## Task description
Scan the records below for the line with "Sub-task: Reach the" and the line with "commands, each minus". Repeat those two lines and every line between them exactly, and nothing else.

Records from a data source

-*-*-

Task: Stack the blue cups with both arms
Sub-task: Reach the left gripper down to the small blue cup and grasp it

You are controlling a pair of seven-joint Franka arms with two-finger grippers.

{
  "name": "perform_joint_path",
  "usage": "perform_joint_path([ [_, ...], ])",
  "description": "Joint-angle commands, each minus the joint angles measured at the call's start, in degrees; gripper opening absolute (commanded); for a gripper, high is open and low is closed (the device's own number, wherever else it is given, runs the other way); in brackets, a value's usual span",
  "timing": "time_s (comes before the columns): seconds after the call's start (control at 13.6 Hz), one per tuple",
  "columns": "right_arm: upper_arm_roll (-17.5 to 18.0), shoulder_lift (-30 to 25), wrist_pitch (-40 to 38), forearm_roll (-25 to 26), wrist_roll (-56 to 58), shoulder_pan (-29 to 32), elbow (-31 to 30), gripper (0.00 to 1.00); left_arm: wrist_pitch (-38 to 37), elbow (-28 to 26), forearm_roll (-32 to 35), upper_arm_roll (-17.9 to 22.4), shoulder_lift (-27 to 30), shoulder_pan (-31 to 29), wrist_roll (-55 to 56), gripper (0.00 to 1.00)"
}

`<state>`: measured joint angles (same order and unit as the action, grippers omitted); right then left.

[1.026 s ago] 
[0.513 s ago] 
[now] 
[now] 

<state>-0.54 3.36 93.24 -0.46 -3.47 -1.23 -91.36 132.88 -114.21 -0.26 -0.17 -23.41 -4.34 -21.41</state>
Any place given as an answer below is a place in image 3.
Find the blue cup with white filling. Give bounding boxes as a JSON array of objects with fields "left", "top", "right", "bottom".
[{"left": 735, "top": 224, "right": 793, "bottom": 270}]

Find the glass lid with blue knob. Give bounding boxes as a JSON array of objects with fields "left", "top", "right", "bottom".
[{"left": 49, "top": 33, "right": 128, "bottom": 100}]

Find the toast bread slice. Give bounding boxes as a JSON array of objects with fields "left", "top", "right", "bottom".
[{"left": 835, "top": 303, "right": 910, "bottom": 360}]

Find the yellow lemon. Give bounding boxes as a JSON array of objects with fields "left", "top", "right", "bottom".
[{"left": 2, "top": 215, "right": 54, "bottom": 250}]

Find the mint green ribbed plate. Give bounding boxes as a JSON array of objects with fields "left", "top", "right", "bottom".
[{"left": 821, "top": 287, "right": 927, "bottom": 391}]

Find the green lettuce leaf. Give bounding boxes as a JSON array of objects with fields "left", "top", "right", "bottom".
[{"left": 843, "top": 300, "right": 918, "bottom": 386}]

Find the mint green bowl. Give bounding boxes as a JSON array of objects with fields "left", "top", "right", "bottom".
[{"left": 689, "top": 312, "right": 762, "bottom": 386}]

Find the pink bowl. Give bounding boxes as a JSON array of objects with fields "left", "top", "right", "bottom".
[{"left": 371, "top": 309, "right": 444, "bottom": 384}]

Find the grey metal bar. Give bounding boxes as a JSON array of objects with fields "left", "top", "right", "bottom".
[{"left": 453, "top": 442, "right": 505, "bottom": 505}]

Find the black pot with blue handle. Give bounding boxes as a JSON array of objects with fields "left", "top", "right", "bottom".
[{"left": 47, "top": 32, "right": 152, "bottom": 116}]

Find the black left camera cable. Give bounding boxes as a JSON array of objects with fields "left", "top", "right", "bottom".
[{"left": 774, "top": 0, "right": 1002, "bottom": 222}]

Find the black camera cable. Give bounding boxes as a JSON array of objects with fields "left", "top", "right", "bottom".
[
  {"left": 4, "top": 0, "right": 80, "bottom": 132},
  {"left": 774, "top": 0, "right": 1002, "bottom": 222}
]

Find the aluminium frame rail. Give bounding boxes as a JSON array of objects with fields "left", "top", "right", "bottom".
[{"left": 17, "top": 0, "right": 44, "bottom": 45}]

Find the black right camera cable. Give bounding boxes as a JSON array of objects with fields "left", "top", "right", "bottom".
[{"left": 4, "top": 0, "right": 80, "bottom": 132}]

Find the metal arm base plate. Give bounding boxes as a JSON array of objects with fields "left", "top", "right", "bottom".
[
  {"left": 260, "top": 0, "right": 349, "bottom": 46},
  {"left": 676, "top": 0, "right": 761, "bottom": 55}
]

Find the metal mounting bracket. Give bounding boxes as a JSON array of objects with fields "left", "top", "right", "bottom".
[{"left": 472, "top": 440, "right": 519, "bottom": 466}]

-*-*-

## Expected output
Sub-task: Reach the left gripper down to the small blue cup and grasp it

You are controlling a pair of seven-joint Franka arms with two-finger grippers.

{
  "name": "perform_joint_path",
  "usage": "perform_joint_path([ [_, ...], ])",
  "description": "Joint-angle commands, each minus the joint angles measured at the call's start, in degrees; gripper opening absolute (commanded); for a gripper, high is open and low is closed (the device's own number, wherever else it is given, runs the other way); in brackets, a value's usual span",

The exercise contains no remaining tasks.